The problem? It’s not clear whether the adverse events were caused by the medicines themselves, or were incidental, Jefferies health-care specialist Jared Holz pointed out.
Traders are “shooting first,” Holz wrote in an email.
The information sounds alarming.
Sarepta’s Exondys 51, approved last year for certain patients with Duchenne muscular dystrophy, or DMD, had 11 reports of serious cases, including 10 deaths, according to FAERS.
Spinraza, a treatement from Biogen and Ionis for spinal muscular atrophy, or SMA, had 101 reports of serious cases, including 12 deaths.
And Acadia’s Nuplazid, for patients with Parkinson’s, had 1,343 serious case reports, including 493 deaths, FAERS reveals.
But because the information is posted without context, it’s impossible to tell whether it should be concerning.
And biotech analyst Brian Skorney, of Robert W. Baird, said it shouldn’t be.
“Events reported to FAERS are not meant to be attributable to any drug,” Skorney wrote in an email Friday.
“Any event that occurs is reported, regardless of cause. And any drug the patient is on is also noted,” Skorney said. “There is nothing here for people to be worried about.”
The adverse event reports for Sarepta’s Exondys 51 “are generally expected outcomes of a progressive fatal disease like DMD,” Leerink analyst Joseph Schwartz wrote in a note to investors Friday.

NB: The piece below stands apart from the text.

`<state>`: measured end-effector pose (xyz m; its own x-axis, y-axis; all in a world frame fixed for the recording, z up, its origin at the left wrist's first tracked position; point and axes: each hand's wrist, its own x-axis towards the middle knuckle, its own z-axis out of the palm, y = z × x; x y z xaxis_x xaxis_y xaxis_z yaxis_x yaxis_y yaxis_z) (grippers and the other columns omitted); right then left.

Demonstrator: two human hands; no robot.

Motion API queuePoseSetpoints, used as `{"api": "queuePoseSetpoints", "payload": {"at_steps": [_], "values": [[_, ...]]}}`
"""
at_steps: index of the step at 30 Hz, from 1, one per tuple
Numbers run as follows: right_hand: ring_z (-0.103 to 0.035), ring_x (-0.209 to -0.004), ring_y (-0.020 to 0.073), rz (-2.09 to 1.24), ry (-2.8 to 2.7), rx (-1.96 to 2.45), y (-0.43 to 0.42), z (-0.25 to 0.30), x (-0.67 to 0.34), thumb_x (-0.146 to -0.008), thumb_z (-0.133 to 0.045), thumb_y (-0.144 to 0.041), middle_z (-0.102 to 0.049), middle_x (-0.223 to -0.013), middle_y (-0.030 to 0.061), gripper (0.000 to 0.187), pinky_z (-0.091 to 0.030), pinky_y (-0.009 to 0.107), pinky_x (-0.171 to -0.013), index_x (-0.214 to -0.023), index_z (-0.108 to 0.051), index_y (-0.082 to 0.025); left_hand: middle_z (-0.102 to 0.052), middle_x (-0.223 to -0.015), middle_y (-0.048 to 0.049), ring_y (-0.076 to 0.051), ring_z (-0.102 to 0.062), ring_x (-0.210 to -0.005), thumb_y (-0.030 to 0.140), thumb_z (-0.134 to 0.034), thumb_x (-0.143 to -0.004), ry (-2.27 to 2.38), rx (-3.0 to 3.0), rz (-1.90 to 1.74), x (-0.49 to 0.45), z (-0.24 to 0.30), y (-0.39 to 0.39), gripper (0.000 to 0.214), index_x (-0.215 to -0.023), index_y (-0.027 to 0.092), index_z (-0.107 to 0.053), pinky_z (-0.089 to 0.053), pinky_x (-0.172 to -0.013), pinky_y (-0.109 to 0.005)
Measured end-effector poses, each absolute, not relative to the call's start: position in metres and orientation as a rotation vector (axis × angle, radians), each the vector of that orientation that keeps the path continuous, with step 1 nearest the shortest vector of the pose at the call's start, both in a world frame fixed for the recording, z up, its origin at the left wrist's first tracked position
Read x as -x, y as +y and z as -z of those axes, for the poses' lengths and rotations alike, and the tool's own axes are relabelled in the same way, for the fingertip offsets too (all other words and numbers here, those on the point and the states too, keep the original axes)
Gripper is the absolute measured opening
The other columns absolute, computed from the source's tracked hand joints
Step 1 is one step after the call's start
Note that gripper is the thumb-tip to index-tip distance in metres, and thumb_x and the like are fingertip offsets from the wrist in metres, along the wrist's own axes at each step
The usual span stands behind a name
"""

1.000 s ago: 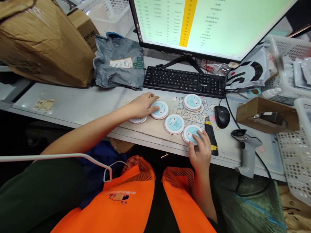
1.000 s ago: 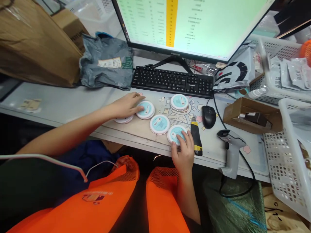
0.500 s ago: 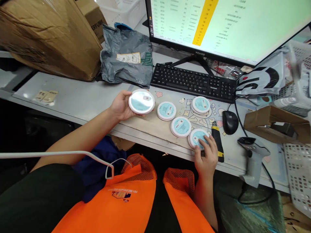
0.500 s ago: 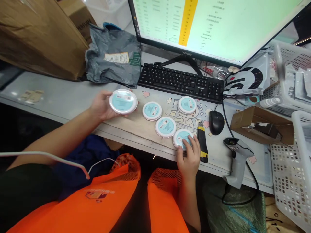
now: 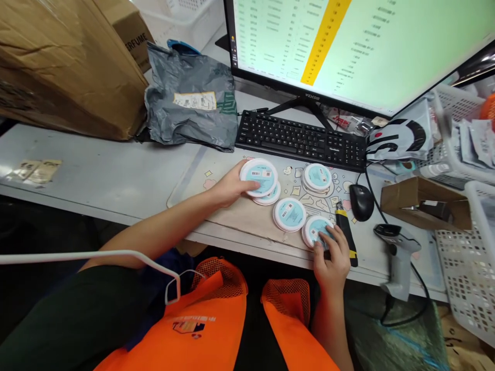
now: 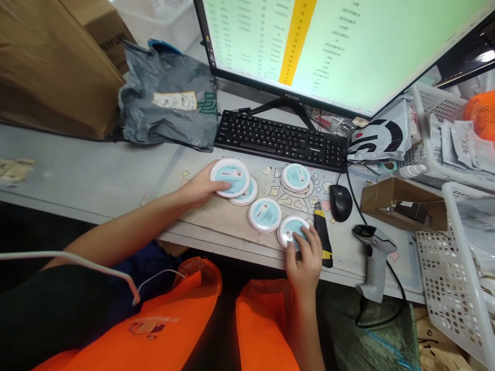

They “are not necessarily due to any mechanistic or safety flaws of the drug itself,” Schwartz wrote.
Sarepta said Friday that the safety profile of Exondys 51 “remains consistent with previous disclosures.”
“Duchenne muscular dystrophy (DMD) is a 100 percent fatal disease that causes severe progressive muscle loss and premature death in the late-teens to 20s typically due to respiratory or cardiac complications,” Sarepta’s Ian Estepan wrote in an e-mail statement.
“The deaths reported by the FDA FAERS database were individuals in their late 20s and are consistent with the natural disease progression. The events are not believed to be related to Exondys 51.”
Biogen, in a similar statement on Spinraza, said that “based on the data reported to us to date, no deaths appear to be related to the drug.”
“All deaths reported to Biogen are then reported to the FDA in accordance with regulations,” spokesman Matt Fearer wrote in an email.
“There is no change to the benefit-risk profile of Spinraza,” he said.
Before the FDA updated the FAERS database to make it searchable, people curious about the information would have to download raw data and understand coding to be able to search it.
An FDA spokeswoman said, “Reporting of adverse events by health care professionals and consumers is voluntary in the United States. As such, there are limitations associated with the FAERS data, and the data by themselves are not an indicator of the safety profile of the drug or biologic.”
“Due to the limitations of voluntarily submitted data, the FDA encourages consumers to talk to their health care providers about any concerns they may have with safety or adverse events related to their medications.”
The FDA is no doubt seeking to increase transparency with its FAERS database.
Initially, at least, it seems to be stoking investor fears.